The loan sharks wouldn’t wait. They’d hire someone in the work site for a pack of cigarettes, and he’d wake up with a dagger made from duct tape buried in his spleen.
Without this job, the only way he could avoid that fate was to go back to contract programming like those poor slobs down there. And he was sick of that soul-sucking, brain-rotting assembly line work. He had done it for eight years — more than two thousand days of death march projects, of his life being measured in the number of lines of code churned out each day. He shuddered at the memory of living in third-world code farm hellholes like Lansing and Omaha, living every minute in fear his job would be undershored to some south Alabama sharecoder who would work for a penny an hour less.
It has to be a test. It’s just a stress test to see if I’ll crack under the strain of wondering, to see if I can keep calm when it looks like things have gone wrong.
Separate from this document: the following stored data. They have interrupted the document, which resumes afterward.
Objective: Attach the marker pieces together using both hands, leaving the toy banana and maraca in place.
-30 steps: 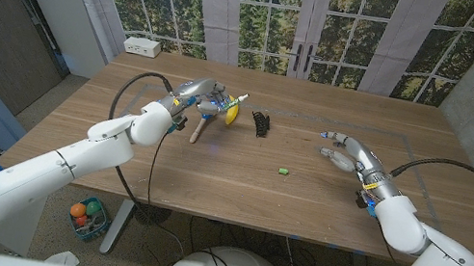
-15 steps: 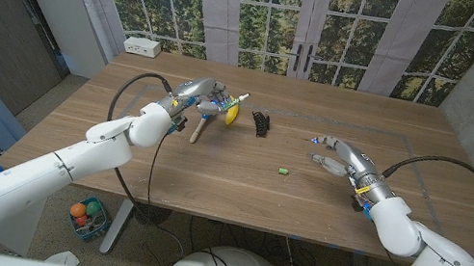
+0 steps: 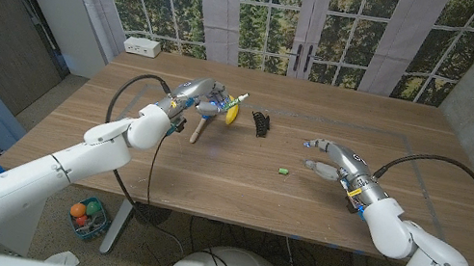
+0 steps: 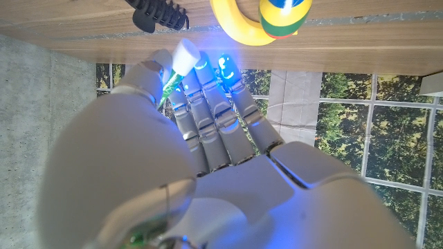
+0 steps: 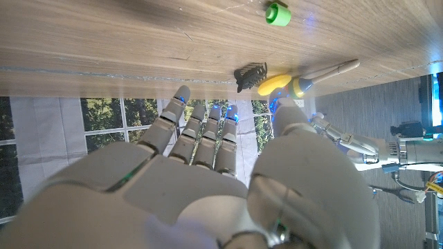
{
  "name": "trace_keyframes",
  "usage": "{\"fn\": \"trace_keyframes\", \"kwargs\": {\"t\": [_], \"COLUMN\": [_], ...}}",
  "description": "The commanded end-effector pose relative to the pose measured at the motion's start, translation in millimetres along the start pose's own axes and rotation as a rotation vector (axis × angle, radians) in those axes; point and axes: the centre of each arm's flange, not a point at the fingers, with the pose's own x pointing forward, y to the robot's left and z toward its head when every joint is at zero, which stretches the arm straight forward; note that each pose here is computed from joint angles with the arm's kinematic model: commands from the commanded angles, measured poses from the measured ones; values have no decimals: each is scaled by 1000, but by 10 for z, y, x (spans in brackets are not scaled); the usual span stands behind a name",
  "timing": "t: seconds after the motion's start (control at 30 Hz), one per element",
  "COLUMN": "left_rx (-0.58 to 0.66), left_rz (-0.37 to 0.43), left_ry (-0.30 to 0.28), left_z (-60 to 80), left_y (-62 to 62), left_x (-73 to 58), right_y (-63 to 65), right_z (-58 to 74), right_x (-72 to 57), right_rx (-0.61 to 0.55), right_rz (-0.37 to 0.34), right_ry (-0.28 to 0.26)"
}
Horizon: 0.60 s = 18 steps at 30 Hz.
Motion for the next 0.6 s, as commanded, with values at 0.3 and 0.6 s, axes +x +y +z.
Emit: {"fn": "trace_keyframes", "kwargs": {"t": [0.3, 0.6], "left_rx": [-10, -11], "left_rz": [15, 19], "left_ry": [8, 18], "left_z": [-27, -40], "left_y": [1, 4], "left_x": [-98, -137], "right_y": [199, 317], "right_z": [175, 226], "right_x": [64, 95], "right_rx": [-67, -90], "right_rz": [22, 24], "right_ry": [-42, -46]}}
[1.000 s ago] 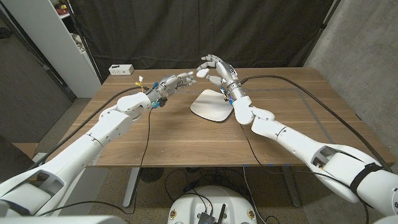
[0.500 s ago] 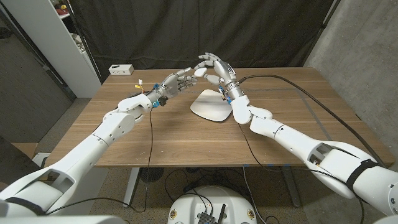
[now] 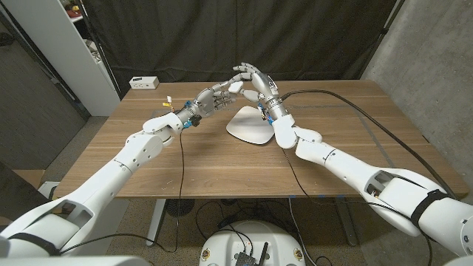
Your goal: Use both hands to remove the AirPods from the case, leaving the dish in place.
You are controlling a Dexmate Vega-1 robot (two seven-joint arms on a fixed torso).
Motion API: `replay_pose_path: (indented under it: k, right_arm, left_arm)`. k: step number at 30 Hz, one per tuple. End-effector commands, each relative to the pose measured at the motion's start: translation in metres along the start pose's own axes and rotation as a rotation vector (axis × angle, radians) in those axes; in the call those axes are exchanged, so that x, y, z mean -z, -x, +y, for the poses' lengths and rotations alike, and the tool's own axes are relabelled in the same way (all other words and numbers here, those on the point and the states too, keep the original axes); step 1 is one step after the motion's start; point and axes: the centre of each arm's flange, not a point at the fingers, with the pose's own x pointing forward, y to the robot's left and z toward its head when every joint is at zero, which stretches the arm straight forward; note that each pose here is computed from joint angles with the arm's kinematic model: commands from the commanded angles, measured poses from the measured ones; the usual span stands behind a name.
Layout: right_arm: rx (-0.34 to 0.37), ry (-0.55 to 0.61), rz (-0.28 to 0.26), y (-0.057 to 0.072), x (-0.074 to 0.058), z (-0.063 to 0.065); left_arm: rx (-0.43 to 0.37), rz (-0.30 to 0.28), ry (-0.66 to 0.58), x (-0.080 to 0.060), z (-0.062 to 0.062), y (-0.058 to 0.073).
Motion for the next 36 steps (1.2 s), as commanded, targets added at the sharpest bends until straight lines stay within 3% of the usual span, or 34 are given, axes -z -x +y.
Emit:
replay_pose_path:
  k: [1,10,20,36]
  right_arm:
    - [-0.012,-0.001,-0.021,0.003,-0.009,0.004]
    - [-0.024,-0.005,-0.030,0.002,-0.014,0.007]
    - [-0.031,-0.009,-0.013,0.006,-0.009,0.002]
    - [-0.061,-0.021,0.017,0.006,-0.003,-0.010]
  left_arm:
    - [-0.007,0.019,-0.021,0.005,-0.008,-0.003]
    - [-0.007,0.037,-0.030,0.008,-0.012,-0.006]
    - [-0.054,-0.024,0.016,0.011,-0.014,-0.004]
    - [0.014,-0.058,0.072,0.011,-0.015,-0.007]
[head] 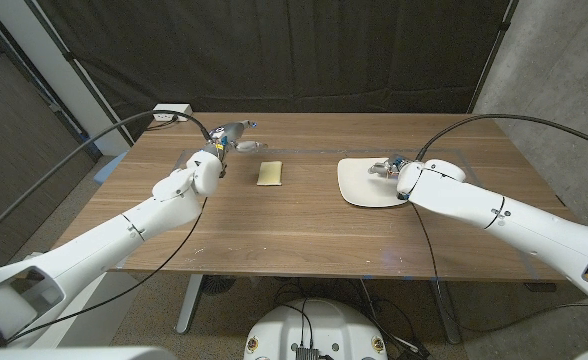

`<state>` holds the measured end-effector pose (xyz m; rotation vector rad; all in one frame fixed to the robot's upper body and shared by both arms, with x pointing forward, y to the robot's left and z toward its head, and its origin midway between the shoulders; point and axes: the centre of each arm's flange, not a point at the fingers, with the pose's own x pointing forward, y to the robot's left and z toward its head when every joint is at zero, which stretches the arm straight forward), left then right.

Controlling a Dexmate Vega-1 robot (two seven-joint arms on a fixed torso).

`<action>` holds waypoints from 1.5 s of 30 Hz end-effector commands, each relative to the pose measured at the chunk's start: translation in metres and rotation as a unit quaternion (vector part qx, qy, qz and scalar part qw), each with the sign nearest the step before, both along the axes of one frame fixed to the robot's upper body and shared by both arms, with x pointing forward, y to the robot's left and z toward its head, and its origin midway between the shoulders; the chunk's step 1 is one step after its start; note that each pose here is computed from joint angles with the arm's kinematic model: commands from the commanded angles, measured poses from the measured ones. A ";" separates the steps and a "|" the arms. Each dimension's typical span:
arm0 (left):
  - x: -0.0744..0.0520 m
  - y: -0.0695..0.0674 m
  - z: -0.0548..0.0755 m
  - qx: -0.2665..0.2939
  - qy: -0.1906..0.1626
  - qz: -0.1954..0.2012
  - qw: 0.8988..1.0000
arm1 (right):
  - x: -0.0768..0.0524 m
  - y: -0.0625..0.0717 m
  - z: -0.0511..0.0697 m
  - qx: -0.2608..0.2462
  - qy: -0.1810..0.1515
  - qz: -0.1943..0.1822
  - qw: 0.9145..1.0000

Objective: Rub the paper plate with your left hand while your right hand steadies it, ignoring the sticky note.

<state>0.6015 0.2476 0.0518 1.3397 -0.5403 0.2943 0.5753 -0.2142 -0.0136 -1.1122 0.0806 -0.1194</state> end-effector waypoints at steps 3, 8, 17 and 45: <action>-0.005 -0.007 0.002 0.055 0.003 0.052 0.997 | 0.003 0.000 -0.001 -0.016 0.037 -0.013 0.999; -0.005 -0.010 0.003 0.068 0.019 0.061 0.996 | 0.003 -0.001 -0.002 -0.018 0.045 -0.014 0.999; 0.002 -0.014 0.002 0.088 0.056 0.071 0.992 | 0.005 -0.001 -0.004 -0.012 0.041 -0.019 0.999; 0.014 -0.039 -0.012 0.138 0.080 0.076 0.984 | 0.007 -0.012 -0.002 0.000 0.029 -0.026 0.999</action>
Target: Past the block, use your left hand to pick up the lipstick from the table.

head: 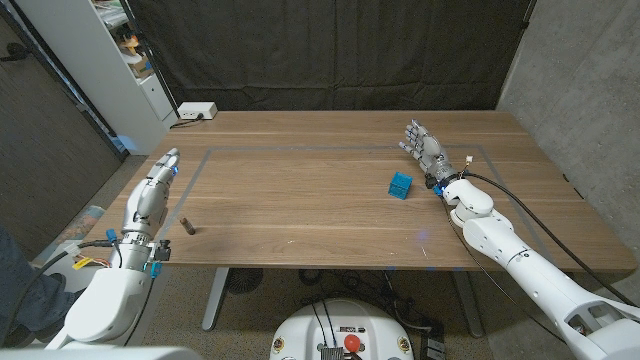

But what if it wasn’t? And what if he had already blown it? He had no idea how he left M’Zengwa’s office. He was so stunned that he had braincrashed. He could remember nothing between the chair in the office and his apartment. What the hell had he done?
Nikki’s shoulders shook and he started crying. He knew he may be under observation but he didn’t care anymore. After so much time and effort and expense, to come this close only to be told he still had to wait so long — it was like reaching the gates of heaven only to be kicked back down into a free clinic waiting room. Something broke inside him and unashamedly he wailed his grief, his tears streaking the window like the rain streaking the coats of the cowed throngs of QA thralls and UI designers plodding back to their jobs through the drab, slimy streets below.